====== Information provided

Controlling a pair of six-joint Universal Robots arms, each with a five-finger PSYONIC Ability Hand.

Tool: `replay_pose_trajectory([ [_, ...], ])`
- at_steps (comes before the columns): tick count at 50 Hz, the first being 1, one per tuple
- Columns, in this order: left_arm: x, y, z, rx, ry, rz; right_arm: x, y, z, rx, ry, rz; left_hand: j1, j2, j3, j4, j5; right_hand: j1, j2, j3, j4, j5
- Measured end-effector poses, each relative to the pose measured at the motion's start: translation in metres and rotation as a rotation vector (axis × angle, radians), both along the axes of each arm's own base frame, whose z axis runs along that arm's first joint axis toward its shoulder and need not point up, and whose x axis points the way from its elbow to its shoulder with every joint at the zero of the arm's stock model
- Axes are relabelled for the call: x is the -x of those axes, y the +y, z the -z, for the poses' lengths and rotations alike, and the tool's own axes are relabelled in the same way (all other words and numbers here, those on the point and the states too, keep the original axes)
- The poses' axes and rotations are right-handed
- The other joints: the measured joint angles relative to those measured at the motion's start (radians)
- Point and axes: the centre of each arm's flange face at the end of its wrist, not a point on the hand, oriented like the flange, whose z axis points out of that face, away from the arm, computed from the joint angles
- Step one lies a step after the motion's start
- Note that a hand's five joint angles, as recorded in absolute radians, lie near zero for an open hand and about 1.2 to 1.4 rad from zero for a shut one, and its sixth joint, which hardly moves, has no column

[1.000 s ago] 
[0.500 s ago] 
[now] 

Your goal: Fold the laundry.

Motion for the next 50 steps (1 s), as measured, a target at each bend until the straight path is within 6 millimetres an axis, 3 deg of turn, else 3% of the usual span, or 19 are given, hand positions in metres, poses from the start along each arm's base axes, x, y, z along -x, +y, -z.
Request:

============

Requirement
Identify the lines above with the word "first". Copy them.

Exercise result
- at_steps (comes before the columns): tick count at 50 Hz, the first being 1, one per tuple
- Measured end-effector poses, each relative to the pose measured at the motion's start: translation in metres and rotation as a rotation vector (axis × angle, radians), both along the axes of each arm's own base frame, whose z axis runs along that arm's first joint axis toward its shoulder and need not point up, and whose x axis points the way from its elbow to its shoulder with every joint at the zero of the arm's stock model

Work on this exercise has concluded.